Les Algériens se retrouvent, tous unis derrière les drapeaux vert et rouge, et amazigh (berbère), avec une joie déroutante. Cette élection présidentielle qui devait être une simple formalité a déclenché une révolution retransmise sur les réseaux sociaux. Le pouvoir tente de gagner du temps : le 11 mars, un message du président annonce qu’il ne se représentera pas et que l’élection est repoussée. Insuffisant : les manifestants refusent tout plan B.

Sous la pression de la rue et de l’armée, Bouteflika démissionne le 2 avril. Mais la contestation ne faiblit pas : les Algériens veulent que tous les dirigeants « dégagent ». « Pouvoir assassin », martèlent-ils. Certains osent même dire qu’ils ont été, après la France, colonisés par le FLN.

« Y en a marre des généraux »

L’« abdication » du chef de l’Etat a fait craquer le vernis du pouvoir pour en révéler un autre qui tient en réalité le pays depuis l’indépendance : les militaires. Désormais, le général Ahmed Gaïd Salah, chef d’état-major de l’Armée nationale populaire (ANP), est l’homme fort du pays. Pour calmer la rue, il obtient la tête d’anciens premiers ministres et de grands patrons, aujourd’hui en prison pour corruption. Il essaie de donner des gages en promettant d’« accompagner le peuple algérien ». Les pressions pour qu’une élection présidentielle se tienne le 4 juillet échouent. Faute de candidats, le scrutin est reporté sine die. Le peuple réclame que le général de 79 ans, proche de Bouteflika, « dégage » lui aussi.

Le pouvoir change de technique : il cherche à casser la dynamique révolutionnaire. La police et la justice aux ordres, il fait interdire les drapeaux berbères lors des manifestations, espérant ainsi jouer sur la corde régionaliste et diviser les Algériens. En vain. Des dizaines de personnes sont arrêtées pour « atteinte à l’unité nationale » pour avoir brandi cette bannière. Les opposants à Ahmed Gaïd Salah sont aussi jetés en prison, comme Lakhdar Bouregaâ, 86 ans, héros de la guerre de libération. Les manifestants continuent de scander « Y en a marre des généraux » et exigent « un Etat civil ». Le pouvoir militaire, qui tétanisait les foules, n’a plus d’emprise.

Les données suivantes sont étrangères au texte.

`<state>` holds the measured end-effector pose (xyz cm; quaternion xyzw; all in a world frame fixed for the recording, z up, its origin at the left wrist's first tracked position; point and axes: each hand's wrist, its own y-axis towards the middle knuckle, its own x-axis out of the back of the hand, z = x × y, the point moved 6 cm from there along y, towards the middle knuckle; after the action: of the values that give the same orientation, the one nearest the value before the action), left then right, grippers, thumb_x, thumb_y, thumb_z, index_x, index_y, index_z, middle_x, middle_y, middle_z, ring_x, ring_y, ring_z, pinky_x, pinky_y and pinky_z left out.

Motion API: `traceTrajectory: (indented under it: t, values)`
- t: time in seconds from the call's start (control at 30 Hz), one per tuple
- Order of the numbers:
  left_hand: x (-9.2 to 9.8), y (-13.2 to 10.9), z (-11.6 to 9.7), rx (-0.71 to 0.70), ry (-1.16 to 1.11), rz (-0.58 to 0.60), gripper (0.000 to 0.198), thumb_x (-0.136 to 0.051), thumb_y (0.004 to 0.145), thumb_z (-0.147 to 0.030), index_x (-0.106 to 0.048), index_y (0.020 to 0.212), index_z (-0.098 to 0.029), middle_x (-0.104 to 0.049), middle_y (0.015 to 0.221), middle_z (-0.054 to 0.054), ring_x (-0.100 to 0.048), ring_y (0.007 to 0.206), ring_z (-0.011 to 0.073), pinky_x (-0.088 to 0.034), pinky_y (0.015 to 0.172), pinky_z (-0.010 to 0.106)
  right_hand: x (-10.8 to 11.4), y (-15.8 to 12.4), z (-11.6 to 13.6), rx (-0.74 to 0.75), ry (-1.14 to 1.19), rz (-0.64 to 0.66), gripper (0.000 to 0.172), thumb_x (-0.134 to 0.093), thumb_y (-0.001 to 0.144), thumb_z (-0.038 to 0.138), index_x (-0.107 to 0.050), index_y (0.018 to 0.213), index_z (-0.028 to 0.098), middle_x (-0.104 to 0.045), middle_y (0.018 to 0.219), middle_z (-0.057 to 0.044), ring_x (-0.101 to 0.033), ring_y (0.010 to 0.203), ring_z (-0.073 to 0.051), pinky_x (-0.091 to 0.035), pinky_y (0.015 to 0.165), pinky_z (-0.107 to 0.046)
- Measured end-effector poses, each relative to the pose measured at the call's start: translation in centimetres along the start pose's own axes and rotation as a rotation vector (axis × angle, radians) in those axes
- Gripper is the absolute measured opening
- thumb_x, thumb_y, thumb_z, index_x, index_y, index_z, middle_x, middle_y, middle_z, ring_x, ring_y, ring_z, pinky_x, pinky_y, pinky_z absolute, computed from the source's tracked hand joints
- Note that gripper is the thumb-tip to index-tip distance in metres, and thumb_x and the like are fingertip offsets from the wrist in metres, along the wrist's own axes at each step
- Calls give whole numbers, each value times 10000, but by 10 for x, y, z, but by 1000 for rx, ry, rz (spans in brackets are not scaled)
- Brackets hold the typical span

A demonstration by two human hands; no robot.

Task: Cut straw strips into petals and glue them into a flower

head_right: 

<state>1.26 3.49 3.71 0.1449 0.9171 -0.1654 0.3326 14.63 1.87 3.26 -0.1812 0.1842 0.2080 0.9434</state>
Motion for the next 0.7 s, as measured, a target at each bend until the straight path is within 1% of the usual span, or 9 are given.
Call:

Loin de lâcher prise, le système tente des tractations en proposant aux manifestants une médiation menée par des personnalités qu’il a lui-même cooptées pour organiser des élections au plus vite. Il mise sur la faiblesse de partis d’opposition divisés et de la société civile, mais se heurte au refus catégorique des manifestants. Ceux-ci exigent la libération des détenus d’opinion, puis l’instauration d’une instance neutre capable de gérer la transition et d’organiser les futurs scrutins « libres et démocratiques ».

Les Algériens semblent déterminés à tenir tant qu’ils n’auront pas achevé leur révolution. Leur soulèvement a été galvanisé par la victoire de l’équipe nationale lors de la Coupe d’Afrique des nations, en juillet – une équipe qu’on disait incapable de gagner. Assurément, 2019 est l’année de l’Algérie.